Metformin is the standard therapy for patients with type 2 DM and will only be briefly discussed here. Metformin is contraindicated when serum creatinine is above 1.5 mg/dl in men and 1.4 mg/dl in women due to the increased risk of lactic acidosis [149]. However, these values are being questioned [150]. In these creatinine ranges, some subjects will be using metformin on chronic renal disease stages II and III [151].

Sulfonylureas and their metabolites, except glimepiride, are eliminated via renal excretion and should be used with caution in patients with GFR [152]. Glibenclamide is a potent drug and has been known for a long time. It is low cost and available in the public health system. However, it presents a high risk of hypoglycemia. It has active metabolites that increase in patients with decreased GFR, and its pharmacological action is such that the use of glibenclamide is not recommended from stage 3 onwards [153, 154]. Among the sulfonylureas there is also glipizide which carries a lower risk of hypoglycemia being and alternative on this situation [154]. Glipizide can be used in chronic renal disease stages 3 and 4. It could still be used in stage 5, with a therapeutic adjustment. Glimepiride is a third generation sulfonylurea with a slightly higher cost and a lower risk of hypoglycemia. However, it is believed that it has a few active metabolites filtered by the kidneys what could be potentially related to higher risk of hypoglycemia compared to glipizide.

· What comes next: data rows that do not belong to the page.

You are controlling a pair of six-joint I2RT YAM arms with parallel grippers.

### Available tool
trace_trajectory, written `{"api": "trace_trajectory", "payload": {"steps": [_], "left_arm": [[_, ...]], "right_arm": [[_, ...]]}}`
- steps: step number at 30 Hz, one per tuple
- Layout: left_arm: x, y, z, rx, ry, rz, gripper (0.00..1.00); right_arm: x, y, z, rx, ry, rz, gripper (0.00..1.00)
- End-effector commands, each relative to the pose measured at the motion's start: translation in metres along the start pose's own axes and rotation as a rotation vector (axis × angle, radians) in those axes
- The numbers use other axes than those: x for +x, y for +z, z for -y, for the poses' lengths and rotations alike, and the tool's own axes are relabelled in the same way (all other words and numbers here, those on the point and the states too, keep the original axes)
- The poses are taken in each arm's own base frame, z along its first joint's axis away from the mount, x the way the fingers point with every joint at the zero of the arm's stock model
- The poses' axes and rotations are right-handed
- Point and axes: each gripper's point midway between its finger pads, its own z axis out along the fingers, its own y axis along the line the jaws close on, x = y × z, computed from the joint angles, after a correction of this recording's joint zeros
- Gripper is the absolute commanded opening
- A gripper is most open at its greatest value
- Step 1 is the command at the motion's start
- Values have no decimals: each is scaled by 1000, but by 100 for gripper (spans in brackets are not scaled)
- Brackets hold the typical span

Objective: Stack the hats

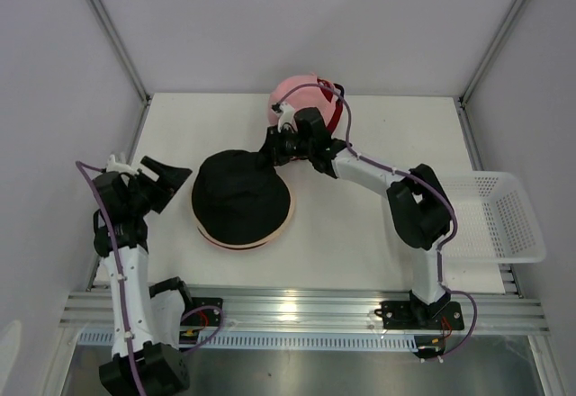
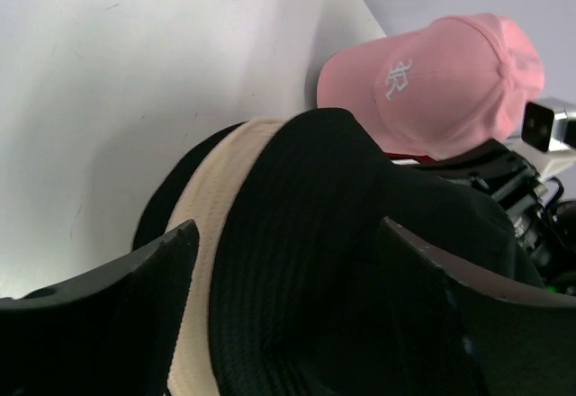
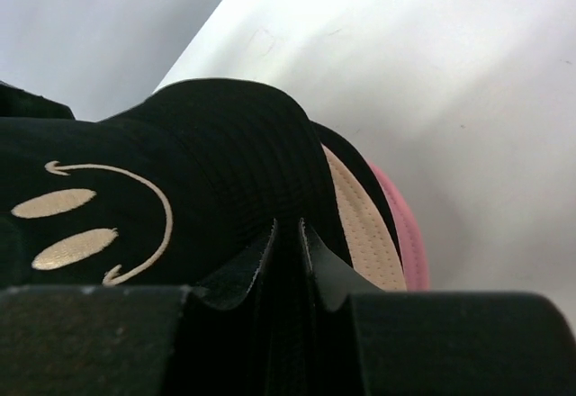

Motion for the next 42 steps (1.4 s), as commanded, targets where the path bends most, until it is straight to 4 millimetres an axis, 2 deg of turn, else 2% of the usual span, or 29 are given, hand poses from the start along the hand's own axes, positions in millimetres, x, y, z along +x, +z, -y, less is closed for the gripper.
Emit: {"api": "trace_trajectory", "payload": {"steps": [1,3,4,6,9,12,14,15,16,17,18,19,21,22,23,24,25,26,27,28,30,32,33,34,35,37,39,40,42], "left_arm": [[2,-13,12,59,71,11,81],[9,-18,14,81,88,9,72],[10,-20,15,90,91,7,70],[15,-24,17,102,101,-1,64],[20,-28,13,85,112,-11,62],[12,-31,5,19,129,28,68],[6,-29,0,-21,111,52,71],[0,-28,2,-20,106,69,73],[-2,-24,0,-30,73,70,73],[-5,-22,-1,-36,57,78,74],[-9,-18,-1,-31,46,87,74],[-11,-14,-2,-31,23,81,74],[-15,-10,-1,-10,16,87,74],[-17,-9,0,-5,10,85,74],[-16,-5,-4,-14,1,75,74],[-18,-4,-8,-24,-8,78,74],[-18,-3,-10,-28,-14,75,74],[-19,-3,-12,-29,-21,78,74],[-17,-1,-15,-22,-34,73,74],[-17,-1,-15,-13,-42,73,74],[-13,1,-16,1,-51,61,73],[-6,3,-18,14,-65,43,73],[-4,2,-18,18,-67,39,73],[-2,1,-20,11,-69,39,73],[4,2,-27,-14,-80,25,73],[5,0,-32,-37,-75,39,73],[11,1,-37,-41,-92,31,73],[13,2,-38,-41,-104,31,73],[12,2,-39,-42,-110,35,73]], "right_arm": [[-13,13,-51,-150,-94,2,18],[-2,22,-52,-136,-99,-41,18],[-7,26,-60,-141,-131,-33,22],[-2,33,-56,-128,-126,-49,23],[-14,36,-54,-127,-143,-35,32],[-40,26,-31,-35,-156,-17,48],[-67,9,-19,20,-144,30,59],[-82,-8,-1,62,-109,57,62],[-103,-27,-3,80,-101,104,69],[-118,-48,12,121,-79,140,71],[-118,-60,19,147,-38,148,74],[-135,-85,7,158,-41,200,78],[-141,-109,10,183,-5,244,81],[-120,-113,17,199,53,215,83],[-122,-128,5,195,59,238,83],[-114,-132,3,198,78,237,84],[-84,-131,11,204,159,197,84],[-90,-143,-5,170,157,250,84],[-83,-147,-8,154,188,266,84],[-51,-144,-3,151,298,242,83],[-52,-157,-23,97,329,318,82],[-27,-154,-29,88,413,326,80],[-26,-159,-37,86,417,353,80],[-15,-153,-50,73,421,336,80],[-3,-150,-52,86,439,322,80],[4,-148,-67,79,443,345,78],[20,-145,-68,74,497,343,75],[21,-145,-78,39,504,351,73],[34,-142,-76,48,552,351,70]]}}
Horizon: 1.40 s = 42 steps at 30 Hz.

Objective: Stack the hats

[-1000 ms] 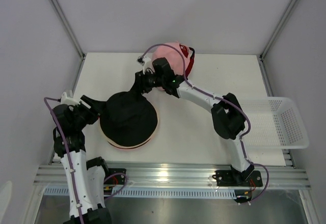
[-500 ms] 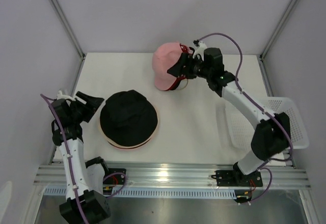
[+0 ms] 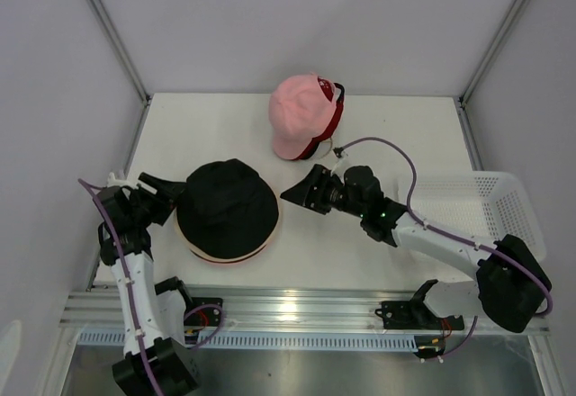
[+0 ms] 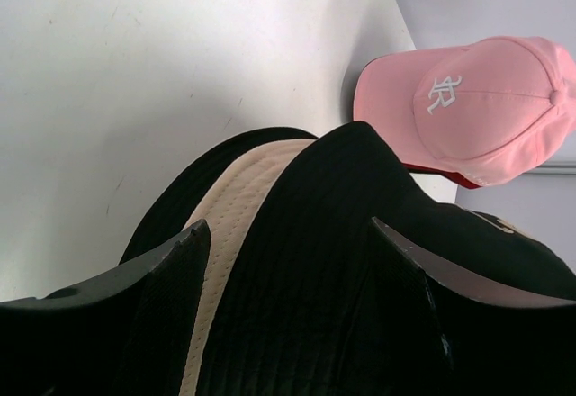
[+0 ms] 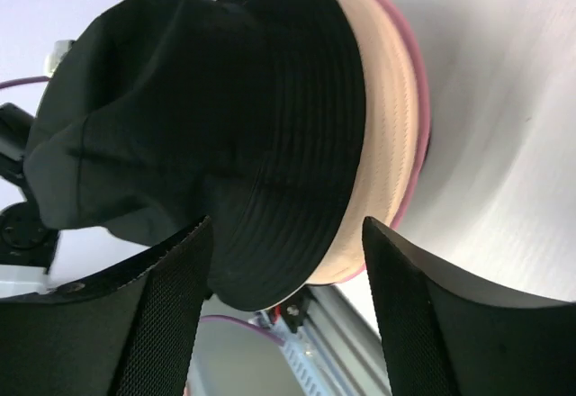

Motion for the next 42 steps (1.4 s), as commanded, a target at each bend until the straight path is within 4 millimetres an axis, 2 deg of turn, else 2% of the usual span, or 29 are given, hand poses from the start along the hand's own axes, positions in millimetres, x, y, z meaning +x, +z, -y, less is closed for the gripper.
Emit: {"api": "trace_trajectory", "payload": {"steps": [1,7,9,10,14,16,26,29,31,32,34,35,40,42], "left_arm": [[-2,-1,2,16,-20,16,73],[-2,-4,6,36,-5,24,74],[-2,-5,7,41,-2,28,74],[-2,-6,8,43,0,31,74],[0,-7,9,51,10,24,74],[-1,-7,10,52,14,25,74],[-4,-5,10,49,21,18,75],[-6,-5,10,41,24,15,76],[-8,-5,11,42,27,21,76],[-7,-4,11,44,27,16,76],[-9,-5,10,41,30,18,76],[-9,-5,10,39,31,18,75],[-13,-3,1,13,18,29,75],[-13,-2,-2,13,-1,31,75]], "right_arm": [[-17,-6,-27,-88,83,141,69],[20,0,-23,-94,166,99,65],[30,2,-16,-97,201,88,63],[29,2,-25,-143,236,97,63],[44,12,-25,-156,271,76,61],[47,13,-33,-179,271,74,61],[54,29,-31,-132,253,75,60],[58,33,-29,-138,264,68,49],[60,34,-29,-148,259,74,29],[59,33,-28,-151,251,78,14],[52,33,-25,-139,224,115,3],[49,33,-25,-137,208,124,0],[25,31,-3,-87,129,169,0],[24,34,2,-86,72,147,0]]}}
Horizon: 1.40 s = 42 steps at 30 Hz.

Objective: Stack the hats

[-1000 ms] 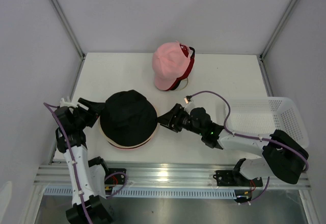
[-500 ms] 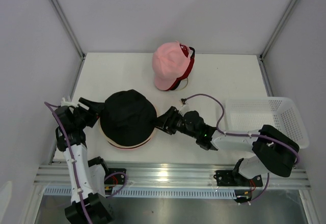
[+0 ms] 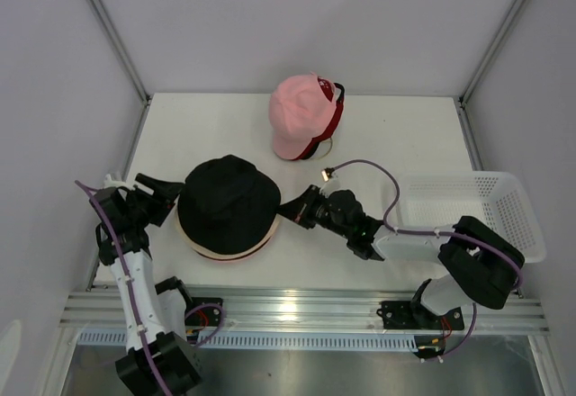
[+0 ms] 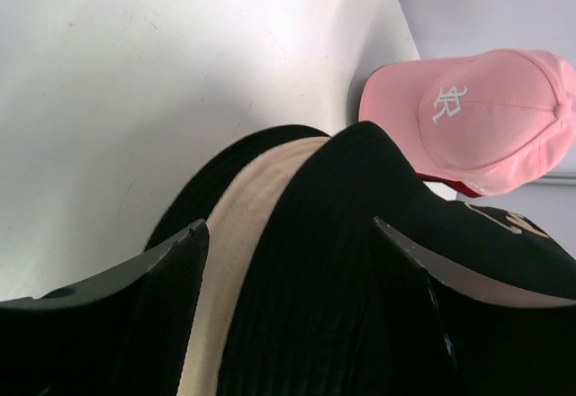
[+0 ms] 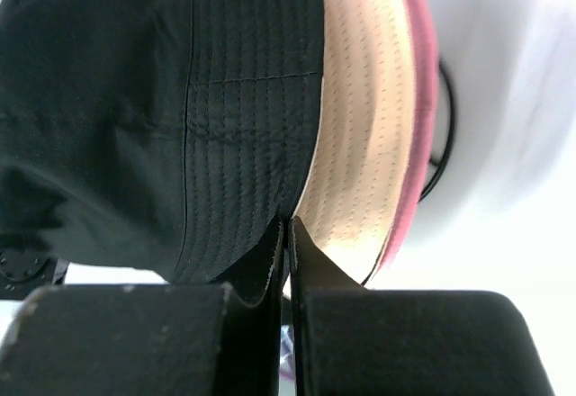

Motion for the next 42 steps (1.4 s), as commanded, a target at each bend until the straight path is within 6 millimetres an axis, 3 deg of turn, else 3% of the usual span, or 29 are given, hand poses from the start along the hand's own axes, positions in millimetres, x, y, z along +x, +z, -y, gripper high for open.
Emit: {"api": "trace_trajectory", "payload": {"steps": [1,4,5,7,9,13,21,26,30,33,41,42], "left_arm": [[-12,0,4,26,4,29,74],[-12,3,5,56,-24,12,73],[-12,4,7,73,-31,8,72],[-14,3,14,116,-16,10,70],[-16,3,18,134,10,13,68],[-20,1,21,122,34,11,67],[-18,9,-6,10,-12,16,68],[-10,3,7,83,-35,3,66],[-1,-2,16,137,-65,-13,54],[9,-2,7,118,-88,-27,44],[22,-3,-2,106,-112,-54,32],[23,-3,-2,101,-116,-61,19]], "right_arm": [[-31,5,-14,-56,-108,67,0],[-32,14,-17,-74,-171,42,0],[-34,19,-28,-105,-219,29,0],[-30,30,-20,-90,-242,-5,0],[-31,38,-28,-131,-245,-36,0],[-25,52,-16,-152,-209,-98,0],[-33,65,-16,-184,-193,-118,0],[-42,66,-11,-182,-180,-123,0],[-44,65,-11,-175,-192,-117,0],[-44,67,-10,-176,-191,-119,0],[-40,68,-8,-171,-187,-123,0],[-39,69,-9,-172,-190,-124,0]]}}
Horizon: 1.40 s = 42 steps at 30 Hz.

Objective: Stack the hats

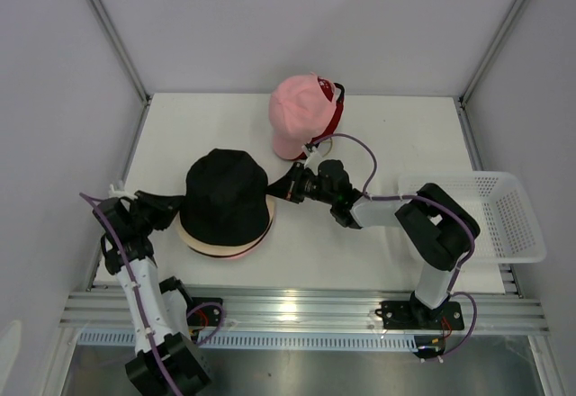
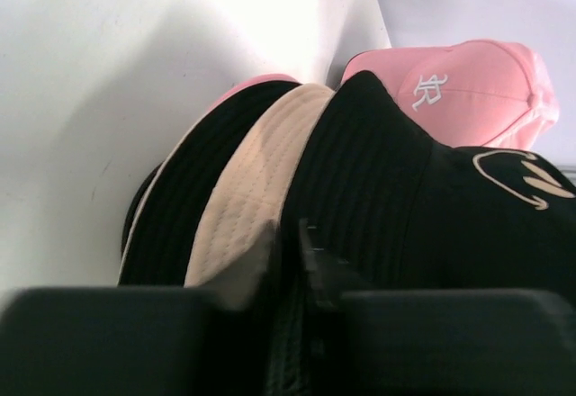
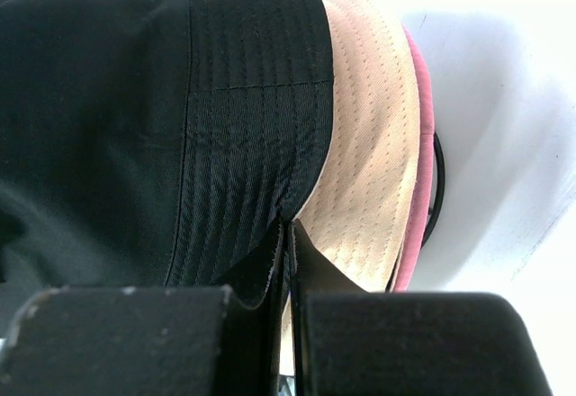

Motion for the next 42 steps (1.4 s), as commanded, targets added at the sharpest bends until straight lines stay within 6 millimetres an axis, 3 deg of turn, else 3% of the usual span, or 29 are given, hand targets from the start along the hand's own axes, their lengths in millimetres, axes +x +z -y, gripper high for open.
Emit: {"api": "trace_trajectory", "payload": {"steps": [1,3,15,19,27,31,34,42], "left_arm": [[9,-3,3,24,-26,-38,10],[10,-3,0,9,-34,-45,1],[8,0,-14,-20,13,-1,1],[17,0,-16,11,27,-28,1],[30,-6,-9,35,65,-80,1],[29,-4,-18,-5,42,-69,1],[37,2,-33,-25,-25,-77,1],[38,8,-59,-109,-45,-34,1]], "right_arm": [[-6,9,-14,-45,-35,18,0],[-6,9,-13,-42,-36,16,0],[-5,9,13,63,-117,32,0],[-2,14,27,95,-193,14,0],[-25,38,25,50,-252,-19,0],[-41,48,31,88,-288,-16,0],[-40,49,49,114,-260,-25,0],[-22,45,69,152,-244,-61,0]]}}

Repaglinide [155] and nateglinide [156] have a short duration of action, are excreted independently of renal function and have a safety profile in patients with renal impairment. These drugs, like the sulfonylureas, are insulin secretagogues, but they act in different cellular membrane channels, and this brings some pharmacological properties such as quick initial action, non-prolonged action and greater effect on post-prandial glycemia. A flexible aspect of this drugs making therapeutic management easier is the lower risk of hypoglycemia because of the different connection of the membrane channels. But one side effect described similar to observed with the sulfonylureas is weight gain. Its cost is higher than that of sulfonylureas, but theoretically it has a less deleterious effect on beta cells. Among the glinides, the first choice would be repaglinide because of the low risk of hypoglycemia, and it can be used in stage 3 and stage 4 [155, 157]. Data in the literature are not sufficient to indicate the use of this drug in chronic renal disease stage 5. Nateglinide would be at a disadvantage because it is less potent, and it has active metabolites that can increase the risk of hypoglycemia in subjects with decreased GFR [158, 159].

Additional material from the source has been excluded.